## Who shops Black Friday sales on Thanksgiving Day?

### 1. Introduction

In the United States, Black Friday is the Friday after Thanksgiving, or the last Friday in November. It's a shopping extravaganza in which stores typically open their doors extremely early and offer one-time only deals. In years past, people have been known to form lines outside the stores starting Friday at midnight in order to score the best deals, also known as doorbuster deals, on items that are expected to quickly run out, such as TV's and video game consoles.

In recent years many stores have added a twist: they have started Black Friday on [*Thursday*](https://en.wikipedia.org/wiki/Black_Friday_%28shopping%29#Black_Thursday): Thanksgiving Day itself. It started a few years back with stores opening later in the evening, but JCPenney opened its doors at 2 P.M. on Thanksgiving Day 2017.

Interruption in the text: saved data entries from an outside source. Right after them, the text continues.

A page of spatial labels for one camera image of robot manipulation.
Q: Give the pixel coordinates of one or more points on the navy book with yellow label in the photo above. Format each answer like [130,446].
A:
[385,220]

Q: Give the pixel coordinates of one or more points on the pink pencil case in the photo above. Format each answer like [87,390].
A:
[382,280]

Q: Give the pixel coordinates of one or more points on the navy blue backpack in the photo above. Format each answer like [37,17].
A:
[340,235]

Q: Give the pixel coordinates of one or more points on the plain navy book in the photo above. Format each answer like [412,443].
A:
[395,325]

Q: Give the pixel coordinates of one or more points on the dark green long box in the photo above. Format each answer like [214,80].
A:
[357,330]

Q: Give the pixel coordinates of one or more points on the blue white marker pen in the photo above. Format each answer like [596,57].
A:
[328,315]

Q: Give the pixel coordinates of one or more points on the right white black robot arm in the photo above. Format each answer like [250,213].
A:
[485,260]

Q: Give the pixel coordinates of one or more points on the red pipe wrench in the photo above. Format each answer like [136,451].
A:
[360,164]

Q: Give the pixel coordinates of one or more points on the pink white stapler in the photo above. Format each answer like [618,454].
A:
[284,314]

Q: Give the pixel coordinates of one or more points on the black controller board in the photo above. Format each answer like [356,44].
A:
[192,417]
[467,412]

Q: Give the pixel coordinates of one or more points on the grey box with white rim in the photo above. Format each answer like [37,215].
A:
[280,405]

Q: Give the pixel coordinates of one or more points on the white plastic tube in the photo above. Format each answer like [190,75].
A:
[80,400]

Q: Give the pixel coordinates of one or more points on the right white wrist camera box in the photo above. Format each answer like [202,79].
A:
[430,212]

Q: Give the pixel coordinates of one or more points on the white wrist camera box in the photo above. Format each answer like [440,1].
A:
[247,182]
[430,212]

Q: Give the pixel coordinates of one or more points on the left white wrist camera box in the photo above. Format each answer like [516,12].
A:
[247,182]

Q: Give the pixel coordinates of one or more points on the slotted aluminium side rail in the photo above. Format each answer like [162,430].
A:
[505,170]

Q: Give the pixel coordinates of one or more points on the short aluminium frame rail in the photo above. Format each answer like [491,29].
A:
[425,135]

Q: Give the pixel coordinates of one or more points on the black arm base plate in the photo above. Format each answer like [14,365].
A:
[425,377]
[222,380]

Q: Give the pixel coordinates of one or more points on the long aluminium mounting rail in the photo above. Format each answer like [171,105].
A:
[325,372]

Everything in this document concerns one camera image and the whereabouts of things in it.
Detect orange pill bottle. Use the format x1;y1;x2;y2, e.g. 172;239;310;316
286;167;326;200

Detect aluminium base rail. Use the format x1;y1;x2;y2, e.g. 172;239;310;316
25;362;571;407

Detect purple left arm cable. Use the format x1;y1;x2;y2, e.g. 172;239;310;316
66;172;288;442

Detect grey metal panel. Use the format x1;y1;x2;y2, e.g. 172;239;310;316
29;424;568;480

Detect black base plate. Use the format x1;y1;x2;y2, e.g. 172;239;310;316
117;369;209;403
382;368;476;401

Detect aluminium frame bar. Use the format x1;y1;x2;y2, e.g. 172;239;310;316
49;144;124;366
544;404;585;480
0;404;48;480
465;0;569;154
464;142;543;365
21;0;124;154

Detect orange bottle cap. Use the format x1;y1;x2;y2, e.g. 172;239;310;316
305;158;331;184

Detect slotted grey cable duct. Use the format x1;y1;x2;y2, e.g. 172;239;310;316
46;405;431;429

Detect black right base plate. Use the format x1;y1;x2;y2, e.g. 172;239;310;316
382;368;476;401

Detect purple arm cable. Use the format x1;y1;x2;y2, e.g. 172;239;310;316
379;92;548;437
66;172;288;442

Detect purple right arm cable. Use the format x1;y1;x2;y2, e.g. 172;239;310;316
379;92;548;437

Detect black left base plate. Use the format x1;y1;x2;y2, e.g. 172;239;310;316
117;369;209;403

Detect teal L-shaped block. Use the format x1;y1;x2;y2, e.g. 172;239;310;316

A few days before Thanksgiving 2015, [FiveThirtyEight](https://www.fivethirtyeight.com/) surveyed 1,058 respondents on general Thanksgiving [questions](https://github.com/fivethirtyeight/data/tree/master/thanksgiving-2015), such as whether they celebrate Thanksgiving with friends or with family or at all, what types of desserts and turkey stuffings they prefer, etc. They also asked respondents whether they would shop Black Friday sales on Thanksgiving Day itself. In this exploration and visualization, we seek to gain a little more insight on who does Black Friday on Thanksgiving Day using the data collected by FiveThirtyEight.

### 2. Reading the data

The survey data is available at FiveThirtyEight's [Github repository](https://github.com/fivethirtyeight/data/tree/master/thanksgiving-2015). We start by loading the libraries we will be using and then proceed to read the data.

Loading main libraries

In [None]:
import pandas as pd
import matplotlib.pyplot as plt
import numpy as np
# Jupyter magic to make matplotlib lines plots appear inline
%matplotlib inline

Reading the data

In [None]:
tg_data = pd.read_csv("thanksgiving-2015-poll-data.csv", encoding = "Latin-1")
tg_data.shape

Those surveyed answered questions on a variety of [Thanksgiving topics](https://github.com/fivethirtyeight/data/tree/master/thanksgiving-2015). We are interested in finding out who shopped Thanksgiving sales across four categories: gender, age, income, and region.

### 3.0 Pivot tables

We can have pandas compute [pivot tables](https://en.wikipedia.org/wiki/Pivot_table#Mechanics) showing the percentages across categories that shopped Black Friday sales on Thanksgiving Day 2015.

#### 3.1 Gender

The survey asked respondents: *"What is your gender?"*. We will rename that column as *"Gender"*. Similarly, the column *"Will you shop any Black Friday sales on Thanksgiving Day?"*, which will be summarized across categories, will be renamed to *"Shopped_BF"*.

In [None]:
tg_data.rename(columns = {"What is your gender?": "Gender",
                          "Will you shop any Black Friday sales on Thanksgiving Day?": "Shopped_BF"}, inplace = True)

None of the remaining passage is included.